When the Malaysian asylum seeker policy was proposed last year, Parke openly spoke out against it. She could not back a deal that did not have the United Nations refugee agency’s support.

Parke told the Sunday Times: ‘I don’t believe in sending people who have come here back to Malaysia. Once they have come here we have an international legal obligation that we signed up to, that for any potential refugee once they come to Australia they have the right to claim asylum here.’

However she is not without criticism. Olive Wrensted from Geraldton wrote to the Kalgoorlie Miner on January 5 this year, labeling Parke as ‘out of touch’ with reality and ‘naïve’.

‘Perhaps if she were to step down from her ivory tower and take off her rose coloured glasses she might wake up to the fact she is actually condoning and supporting people smuggling and encouraging illegal entry of people into our country,’ Wrensted continued.

But Parke thinks otherwise.

‘I believe that Australia must make its proportional contribution to a global issue. It’s right that we do so. It is entirely within our means, and entirely in keeping with our core values of fairness and compassion and tolerance,’ she says.

It is no surprise that Parke supports the High Court’s decision to rule against the policy. ‘It was certainly an adjudication that I agree with as a matter of humanitarian principle and international law,’ she says.

Parke has also strongly campaigned against live cattle exports to Indonesia following reports of the inhumane treatment of cattle last year — though some still question why more is not being done to actually address the issue.

‘People should remember that the animal welfare horrors that we have been made aware of in the last 12 months are the result of neglect and blindness within the live export industry itself, and the government is trying to fix that mess. Whilst I will keep pushing for further and more sweeping change, I am glad that the government has stepped in to take a much more active regulatory role.’

‘I am pleased to have achieved agreement at last year’s ALP National Conference to create an independent office of animal welfare,’ Parke says.

Prior to her election, Parke undertook a position in 2004 with the UN headquarters in New York. In 2006 she accepted a legal position in Beirut, investigating the assassination of the former Lebanese Prime Minister, Rafik Hariri.

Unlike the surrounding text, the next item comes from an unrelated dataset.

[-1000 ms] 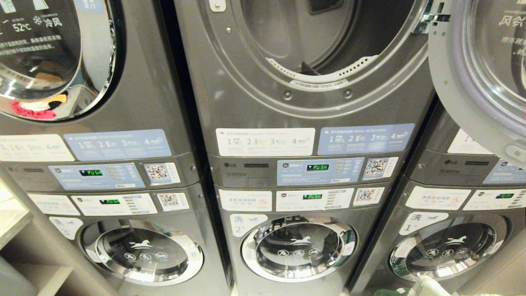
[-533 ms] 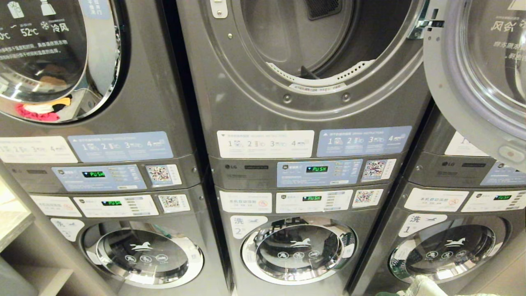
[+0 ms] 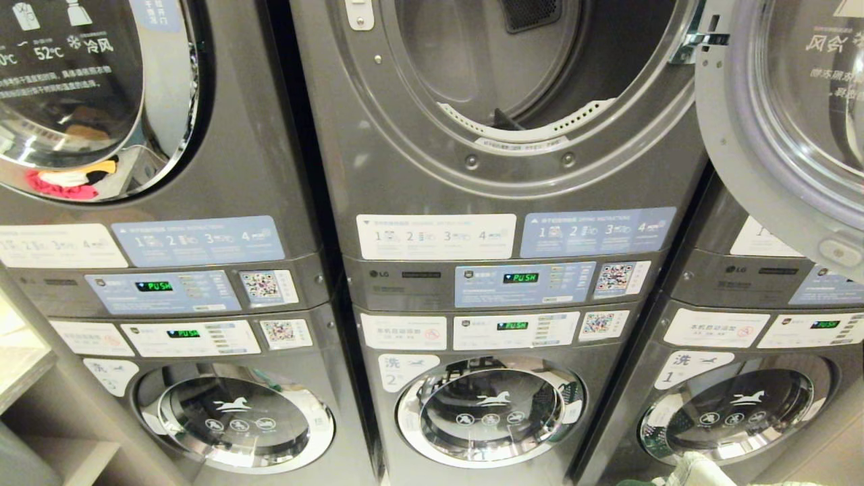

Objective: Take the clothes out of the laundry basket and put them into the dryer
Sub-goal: Put the clothes in the dryer

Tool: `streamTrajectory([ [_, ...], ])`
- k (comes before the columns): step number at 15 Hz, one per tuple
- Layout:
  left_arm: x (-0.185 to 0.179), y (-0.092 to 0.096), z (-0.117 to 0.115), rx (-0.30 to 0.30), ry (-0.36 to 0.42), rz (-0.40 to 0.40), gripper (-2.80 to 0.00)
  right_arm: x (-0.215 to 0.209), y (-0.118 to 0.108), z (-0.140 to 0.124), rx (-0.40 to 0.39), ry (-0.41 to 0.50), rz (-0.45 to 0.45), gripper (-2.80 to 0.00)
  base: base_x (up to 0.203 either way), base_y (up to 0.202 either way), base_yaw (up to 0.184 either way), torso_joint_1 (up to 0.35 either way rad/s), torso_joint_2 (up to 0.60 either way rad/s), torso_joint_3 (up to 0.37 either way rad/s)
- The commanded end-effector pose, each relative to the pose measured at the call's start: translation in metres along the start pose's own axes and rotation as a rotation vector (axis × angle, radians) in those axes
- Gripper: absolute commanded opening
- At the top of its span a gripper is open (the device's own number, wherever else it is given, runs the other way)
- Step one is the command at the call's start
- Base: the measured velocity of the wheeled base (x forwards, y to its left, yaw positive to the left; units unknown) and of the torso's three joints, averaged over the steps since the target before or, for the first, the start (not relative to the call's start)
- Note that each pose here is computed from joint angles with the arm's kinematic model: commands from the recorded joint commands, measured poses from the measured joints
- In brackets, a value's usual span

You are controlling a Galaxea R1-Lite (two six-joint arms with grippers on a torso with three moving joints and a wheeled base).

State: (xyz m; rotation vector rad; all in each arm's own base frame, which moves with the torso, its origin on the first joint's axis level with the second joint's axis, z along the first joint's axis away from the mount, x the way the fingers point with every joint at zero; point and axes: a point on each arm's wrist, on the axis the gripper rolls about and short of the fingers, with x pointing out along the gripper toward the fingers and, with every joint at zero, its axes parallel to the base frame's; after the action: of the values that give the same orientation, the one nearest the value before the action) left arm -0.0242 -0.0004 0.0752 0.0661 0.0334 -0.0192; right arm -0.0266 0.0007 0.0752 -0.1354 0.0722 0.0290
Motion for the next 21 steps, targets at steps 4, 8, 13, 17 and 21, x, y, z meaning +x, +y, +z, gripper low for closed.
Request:
streamTrajectory([
  [4, -0.0002, 0.0000, 0.0004, 0.000, -0.002, 0.000, -2.80, 0.0000, 0.0000, 0.0001, 0.000, 0.003, 0.001, -2.80, 0.000, 0.000, 0.000, 0.062, -0.10, -0.055],
  [8, -0.0002, 0.0000, 0.0004, 0.000, -0.002, 0.000, -2.80, 0.0000, 0.0000, 0.0001, 0.005, 0.003, -0.001, -2.80, 0.000, 0.000, 0.000, 0.069, -0.13, -0.065],
  [13, -0.0002, 0.0000, 0.0004, 0.000, -0.002, -0.002, -2.80, 0.0001, 0.0000, -0.0003, 0.008, 0.004, 0.000, -2.80, -0.003, -0.008, 0.159, 0.090, -0.16, -0.087],
  [17, -0.0001, 0.0000, 0.0002, -0.002, -0.001, 0.000, -2.80, 0.0001, 0.0000, -0.0003, 0.008, 0.004, 0.000, -2.80, 0.001, -0.008, 0.175, 0.061, -0.14, -0.057],
  [21, 0.0000, 0.0000, 0.0000, -0.002, 0.000, 0.001, -2.80, 0.0001, 0.0000, -0.0003, 0.009, 0.005, -0.002, -2.80, 0.000, -0.001, 0.015, 0.001, 0.00, 0.001],
])
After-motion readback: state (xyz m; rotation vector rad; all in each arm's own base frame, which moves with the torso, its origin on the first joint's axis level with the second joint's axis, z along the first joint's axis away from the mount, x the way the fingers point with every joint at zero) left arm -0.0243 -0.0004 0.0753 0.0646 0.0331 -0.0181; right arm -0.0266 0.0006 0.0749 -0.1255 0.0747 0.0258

Since Parke’s election in 2007 — winning with a 9.14 per cent margin — one of her ambitions was to see her electorate of Fremantle recognised as a leader in urban sustainability and in climate change awareness and action.

Parke says there have been a number of achievements to this end. Such as the development of the Carnegie Wave Energy technology: the creation of a National Centre for Water Desalination at Murdoch University and research and development funds. The funds have garnered projects including cheaper carbon fibre manufacturing processes and a technology that facilitates greater efficiency transfer of solar power into the existing grid.

‘I worked hard to secure the visit of the PM and cabinet to host a Community Cabinet at South Fremantle Senior High School, which is a dedicated carbon-neutral school, and this drew a significant amount of attention to Freo’s appetite and enthusiasm for innovation when it comes to emission reduction, water recycling, and so on,’ she says.

Parke’s environmental achievements are quickly filling up the fridge door and she hopes that her constant pursuit for the just treatment of refugees will be even more successful.

Politicians like Parke are hard to come by — but just imagine the Australia we could have if they weren’t.